Assigned task:
The word "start" occurs in some of the lines below; copy each of those lines.

===== Collected material

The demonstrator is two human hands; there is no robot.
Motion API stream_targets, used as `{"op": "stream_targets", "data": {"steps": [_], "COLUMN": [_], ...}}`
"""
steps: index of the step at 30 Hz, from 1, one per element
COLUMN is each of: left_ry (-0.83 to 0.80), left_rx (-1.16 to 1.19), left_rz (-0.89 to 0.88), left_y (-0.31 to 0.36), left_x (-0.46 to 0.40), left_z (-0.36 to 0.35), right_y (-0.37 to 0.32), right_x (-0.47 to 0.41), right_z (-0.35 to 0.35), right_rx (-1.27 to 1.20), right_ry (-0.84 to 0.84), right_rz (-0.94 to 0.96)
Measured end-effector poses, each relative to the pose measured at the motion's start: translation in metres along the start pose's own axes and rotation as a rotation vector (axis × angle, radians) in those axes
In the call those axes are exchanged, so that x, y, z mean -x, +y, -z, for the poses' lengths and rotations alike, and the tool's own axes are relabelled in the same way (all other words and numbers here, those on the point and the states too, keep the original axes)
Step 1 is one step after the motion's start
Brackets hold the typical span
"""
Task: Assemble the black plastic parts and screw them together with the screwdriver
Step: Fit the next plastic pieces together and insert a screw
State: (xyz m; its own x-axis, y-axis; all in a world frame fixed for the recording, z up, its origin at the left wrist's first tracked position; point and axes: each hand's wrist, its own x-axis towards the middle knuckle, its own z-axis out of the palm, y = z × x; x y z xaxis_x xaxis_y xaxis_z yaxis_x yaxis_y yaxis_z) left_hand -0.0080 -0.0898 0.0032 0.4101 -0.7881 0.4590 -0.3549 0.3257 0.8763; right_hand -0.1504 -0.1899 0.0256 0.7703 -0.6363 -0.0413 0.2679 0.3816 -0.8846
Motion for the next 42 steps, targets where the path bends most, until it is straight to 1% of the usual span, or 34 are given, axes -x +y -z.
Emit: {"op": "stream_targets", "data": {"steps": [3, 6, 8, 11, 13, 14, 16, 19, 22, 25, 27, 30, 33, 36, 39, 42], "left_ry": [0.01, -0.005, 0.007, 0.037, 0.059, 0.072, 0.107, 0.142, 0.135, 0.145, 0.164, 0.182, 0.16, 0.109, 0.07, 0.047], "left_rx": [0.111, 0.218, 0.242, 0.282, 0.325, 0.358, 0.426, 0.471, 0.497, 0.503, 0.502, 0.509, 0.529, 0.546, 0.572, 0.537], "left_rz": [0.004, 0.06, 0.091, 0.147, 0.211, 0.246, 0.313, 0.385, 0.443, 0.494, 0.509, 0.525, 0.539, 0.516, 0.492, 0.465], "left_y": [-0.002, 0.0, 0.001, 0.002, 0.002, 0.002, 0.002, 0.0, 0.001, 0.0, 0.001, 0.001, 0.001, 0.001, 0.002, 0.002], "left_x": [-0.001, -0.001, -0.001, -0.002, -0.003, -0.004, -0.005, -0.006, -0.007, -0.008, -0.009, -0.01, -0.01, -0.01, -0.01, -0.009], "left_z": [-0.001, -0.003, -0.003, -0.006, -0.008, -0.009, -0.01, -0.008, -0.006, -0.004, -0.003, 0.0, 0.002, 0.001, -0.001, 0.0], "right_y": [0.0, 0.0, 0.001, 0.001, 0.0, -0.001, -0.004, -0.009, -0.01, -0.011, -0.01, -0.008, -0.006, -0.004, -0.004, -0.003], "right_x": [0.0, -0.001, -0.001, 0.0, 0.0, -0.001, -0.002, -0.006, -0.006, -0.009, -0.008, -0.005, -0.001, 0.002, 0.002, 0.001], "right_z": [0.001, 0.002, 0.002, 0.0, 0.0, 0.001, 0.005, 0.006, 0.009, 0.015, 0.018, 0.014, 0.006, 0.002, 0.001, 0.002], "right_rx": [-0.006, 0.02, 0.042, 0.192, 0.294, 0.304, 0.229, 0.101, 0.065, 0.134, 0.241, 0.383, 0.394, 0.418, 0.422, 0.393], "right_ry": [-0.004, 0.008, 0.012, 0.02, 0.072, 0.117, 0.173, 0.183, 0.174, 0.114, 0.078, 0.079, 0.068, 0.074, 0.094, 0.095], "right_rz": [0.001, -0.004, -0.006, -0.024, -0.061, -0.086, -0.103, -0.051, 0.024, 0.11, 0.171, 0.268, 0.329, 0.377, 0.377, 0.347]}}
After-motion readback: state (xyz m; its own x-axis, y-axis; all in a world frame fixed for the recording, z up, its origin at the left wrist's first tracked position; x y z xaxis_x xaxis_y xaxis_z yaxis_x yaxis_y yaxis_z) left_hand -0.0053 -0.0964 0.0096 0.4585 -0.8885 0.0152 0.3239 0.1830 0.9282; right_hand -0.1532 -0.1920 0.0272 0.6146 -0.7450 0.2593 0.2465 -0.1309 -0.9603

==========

Output for this exercise:
Measured end-effector poses, each relative to the pose measured at the motion's start: translation in metres along the start pose's own axes and rotation as a rotation vector (axis × angle, radians) in those axes
Step 1 is one step after the motion's start

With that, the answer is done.